Whatever the turn of phrase opponents use, it always seems to be based in one side of a dichotomy that most people don't think about: intent versus implementation. I've seen many different examples come through social media (particularly the "I can't help my son/daughter with Common Core homework."), and while I don't doubt that the assignments and issues being discussed are very real and concrete, they come from teachers who have the best of intentions. Maybe this is an integral part of the Common Core Mythology as well. That the standards will be implemented with equal effectiveness in all schools. This is obviously untrue, as any set of standards is subject to interpretation and any implementation plan can go awry because of the scale involved. I am not saying that these things are okay. I am saying that they can and will happen, and perhaps everyone should presume positive intent before casting harsh judgments. By "presume positive intent," I mean that teachers charged with implementing these standards in schools do not get up in the morning planning on destroying the lives and education of children. That should be taken into account before casting aspersions on someone's work. Perhaps a civil, reasonable conversation should be used in lieu of a stream of vitriol and bile spewed up all over Facebook and Twitter feeds.
The role of the federal government is most certainly part of the mythos, as evidenced by the first few statements above. This is the area at the heart of most opposition positions. However, I must be very clear on this point: these standards were purely voluntary. With that being said, yes the federal government did step in and incentivize the process with Race to the Top funding. While some may disagree about the appropriateness of this move, I do not believe any can deny the extent to which it enhanced the effectiveness of the Common Core State Standards Initiative. Within a few weeks nearly every state in the union had signed on to the project. Even the most notable exception, Texas, when viewed closely, has a set of standards very much like the Common Core. Indiana, after backing out very recently, adopted a very similar position in their new standards. Even the Fordham Institute rated these standards quite highly in both Mathematics and English Language Arts.

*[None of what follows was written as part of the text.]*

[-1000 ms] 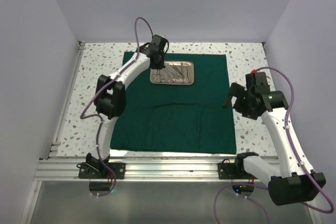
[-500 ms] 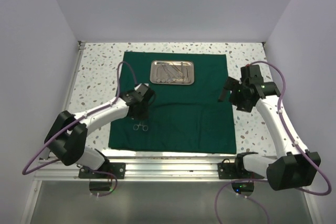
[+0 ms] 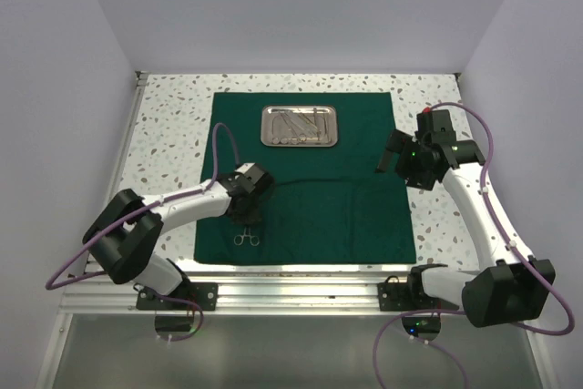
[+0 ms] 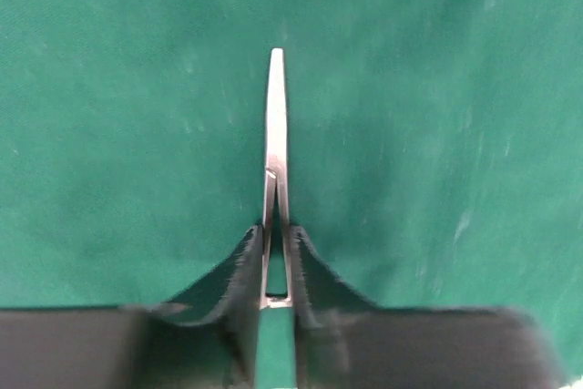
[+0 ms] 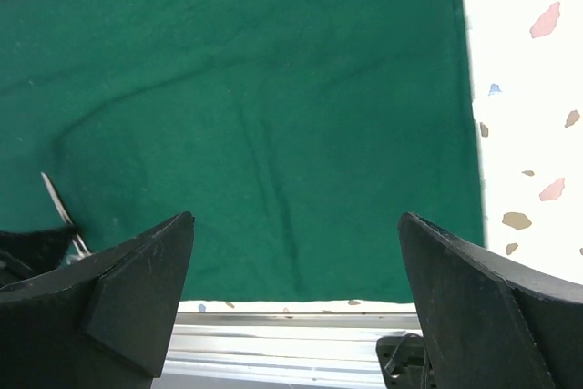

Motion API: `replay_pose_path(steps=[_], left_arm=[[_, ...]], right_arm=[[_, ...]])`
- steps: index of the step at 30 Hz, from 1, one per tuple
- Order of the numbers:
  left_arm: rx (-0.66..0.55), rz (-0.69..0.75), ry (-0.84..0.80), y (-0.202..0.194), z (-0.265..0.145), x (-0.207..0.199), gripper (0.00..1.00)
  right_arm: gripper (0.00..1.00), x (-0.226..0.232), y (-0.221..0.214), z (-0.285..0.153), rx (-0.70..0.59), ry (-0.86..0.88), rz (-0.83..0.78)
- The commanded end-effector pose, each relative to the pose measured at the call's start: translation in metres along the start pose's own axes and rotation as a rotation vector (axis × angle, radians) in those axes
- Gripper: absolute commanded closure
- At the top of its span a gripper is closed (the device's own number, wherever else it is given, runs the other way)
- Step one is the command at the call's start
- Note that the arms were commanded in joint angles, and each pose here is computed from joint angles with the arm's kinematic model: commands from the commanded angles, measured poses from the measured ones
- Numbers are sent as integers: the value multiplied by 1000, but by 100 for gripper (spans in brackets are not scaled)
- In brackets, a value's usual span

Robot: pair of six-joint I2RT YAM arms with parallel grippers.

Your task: Open and lay out the surgical kit

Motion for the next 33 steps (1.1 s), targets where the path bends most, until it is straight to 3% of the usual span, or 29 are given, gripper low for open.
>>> replay_pose_path(steps=[1, 2, 3, 5, 6, 8, 10, 11, 14, 20, 22, 23, 28, 33], left_arm=[[147, -12, -46, -47, -24, -4, 76], [179, -13, -19, -53, -36, 4, 71], [138, -29, -60, -40, -55, -4, 61], [100, -29, -34, -27, -79, 3, 52], [31, -38, -74, -2, -100, -8, 32], [-63, -18, -67, 35, -124, -16, 11], [-123, -2, -53, 61, -131, -23, 0], [-196, 20, -58, 87, -138, -30, 0], [-252, 35, -26, 137, -121, -41, 0], [-297, 9, -28, 237, -44, -71, 10], [-373, 8, -63, 278, -41, -85, 12], [-349, 33, -52, 282, -12, -92, 15], [-434, 36, -98, 331, 22, -114, 26], [-426, 29, -85, 343, 66, -117, 35]], right_arm=[[2, 5, 3, -9, -43, 39, -22], [1, 4, 2, -10, -43, 34, -26], [2, 1, 2, -11, -47, 25, -25], [1, -1, -1, -14, -51, 20, -29], [1, -2, -1, -15, -57, 20, -29], [1, -4, -4, -16, -58, 17, -29], [2, -5, -7, -14, -49, 21, -28], [2, -5, -8, -14, -50, 22, -23], [1, -3, -11, -14, -42, 34, -14], [2, 0, -12, -25, -41, 50, 1], [1, 0, -13, -28, -39, 48, 11], [2, 1, -13, -30, -43, 50, 16], [2, -9, -24, -36, -21, 14, 22], [1, -22, -33, -41, -18, -36, 6]])
Point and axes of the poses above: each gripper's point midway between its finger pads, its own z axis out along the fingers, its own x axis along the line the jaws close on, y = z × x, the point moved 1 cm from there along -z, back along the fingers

As I read this piece over once more, I realize that I, sadly, do not have an answer to my fourth and final question. But perhaps that's just as well. Perhaps this discussion is the beginning of that confrontation with reality. There is much more to say. Many more debates to be had in this fertile arena. From here I send the discussion your way as I look forward to your thoughts concerning the Common Core Mythology. I've begun to describe the rise and attempted to begin the fall. Where do you stand?